We need decode function because I’m developing both a streaming server and a streaming client.
(Now it have one-way communication, a Jetson TX2 is a server, another Jetson TX2 is a client.
But in the next plan, it will be bidirectional, both encoder and decoder in a Jetson TX2.)
Which does this “thread” mean ?
(1) C++ (POSIX) thread
(2) TOPIC in this forum
In the comment #17, you said: Number of qbuffer and dqbuffer is not exactly same, so for some fd, NvBufferDestroy(fd) is not called.
In the comment #18, I wrote: I get new buffers using setupPlane(), call qBuffer() for acquiring an image/frame to the encoder, and reuse empty buffers from dqBuffer().
Do I have to use NvBufferDestroy(fd) and createNvBuffer() instead of dqBuffer() and reuse the empty buffers of output plane ?
I made a fair copy of your #17 code, in #18, it’s not mine.
I know that it is different between number of output_plane.qBuffer() and number of capture_plane.dqBuffer().
(SPS/PPS is added)
If you mean “number of output_plane.qBuffer() is not same as number of output_plane.dqBuffer()”,
I doubt it and can not understand it.
Which does this “thread” mean ?
(1) C++ (POSIX) thread
(2) TOPIC in this forum >> (1)
In the comment #17, you said:
Number of qbuffer and dqbuffer is not exactly same, so for some fd, NvBufferDestroy(fd) is not called.
In the comment #18, I wrote:
I get new buffers using setupPlane(), call qBuffer() for acquiring an image/frame to the encoder, and reuse empty buffers from dqBuffer().

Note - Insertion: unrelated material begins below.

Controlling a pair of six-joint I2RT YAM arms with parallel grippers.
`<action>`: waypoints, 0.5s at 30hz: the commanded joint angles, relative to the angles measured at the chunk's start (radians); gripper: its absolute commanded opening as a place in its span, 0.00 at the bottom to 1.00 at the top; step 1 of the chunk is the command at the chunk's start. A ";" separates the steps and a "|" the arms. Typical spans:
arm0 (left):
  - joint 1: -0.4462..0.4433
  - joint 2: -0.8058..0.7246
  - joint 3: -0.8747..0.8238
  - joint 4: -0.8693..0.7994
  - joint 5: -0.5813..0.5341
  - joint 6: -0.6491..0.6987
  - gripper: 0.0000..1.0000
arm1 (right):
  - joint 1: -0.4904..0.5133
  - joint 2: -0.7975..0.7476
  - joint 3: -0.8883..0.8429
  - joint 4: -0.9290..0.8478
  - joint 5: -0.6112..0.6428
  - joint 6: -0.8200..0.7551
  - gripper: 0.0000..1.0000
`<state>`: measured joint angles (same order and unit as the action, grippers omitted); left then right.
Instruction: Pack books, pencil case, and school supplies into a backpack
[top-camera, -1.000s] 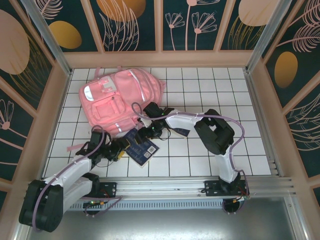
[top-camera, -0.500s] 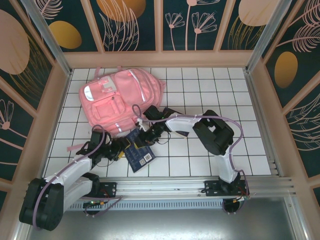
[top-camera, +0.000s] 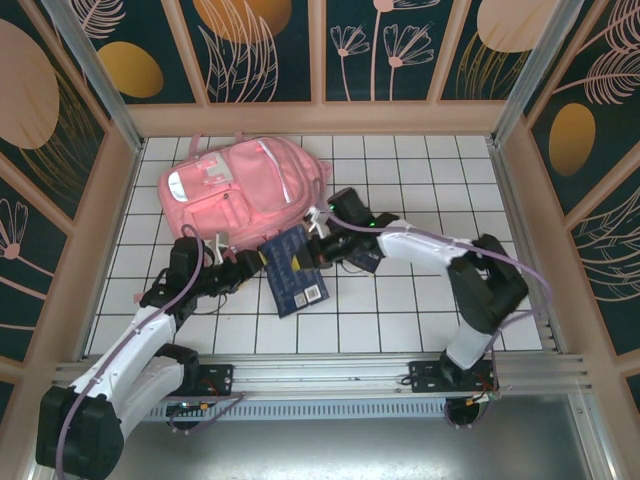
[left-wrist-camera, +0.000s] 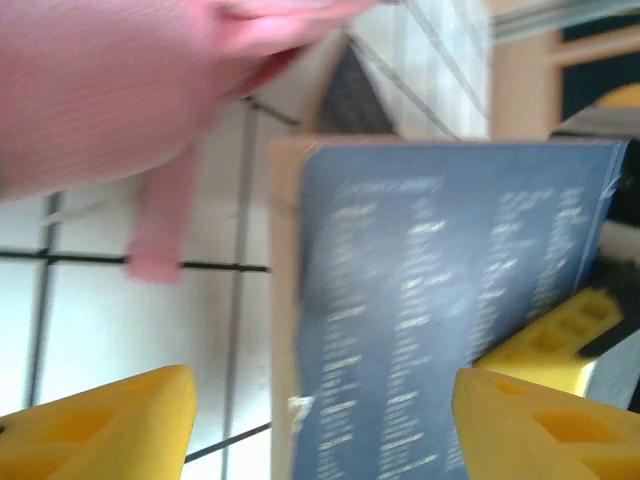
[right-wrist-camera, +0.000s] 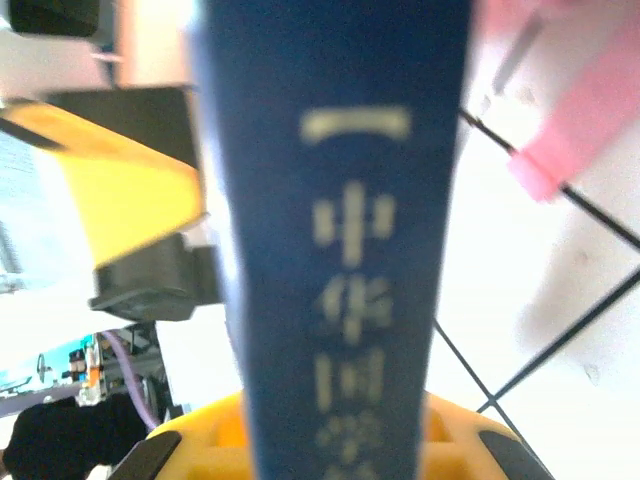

Do I have to use NvBufferDestroy(fd) and createNvBuffer() instead of dqBuffer() and reuse the empty buffers of output plane ? >> IN setupPlane, there is a parameter V4L2_MEMORY_DMABUF/MMAP, if it is DMABUF, you have to use createNvBuffer to create a dmabuf, then pass fd to encode, if it is MMAP, a memory will be allocated in our library, you can use directly.
I made a fair copy of your #17 code, in #18, it’s not mine.
I know that it is different between number of output_plane.qBuffer() and number of capture_plane.dqBuffer().
(SPS/PPS is added)
If you mean “number of output_plane.qBuffer() is not same as number of output_plane.dqBuffer()”,
I doubt it and can not understand it. >> we can also output two or more slices for a frame.
Could you please explain it in simple words ?
Can I have your email?
So I can send you new library.
We have fix it now.
I appreciate you for your quick and polite response.
In our system, DMABUF is used from NvVideoConverter to NvVideoEncoder,
because it does not need memcpy() between buffers.
There are 3 threads for transfer image from NvVideoConverter to NvVideoEncoder.
(1) Converter CAPTURE plane dqThread
(2) Encoder OUTPUT plane dqThread
(3) Encoder main thread for OUTPUT plane qBuffer()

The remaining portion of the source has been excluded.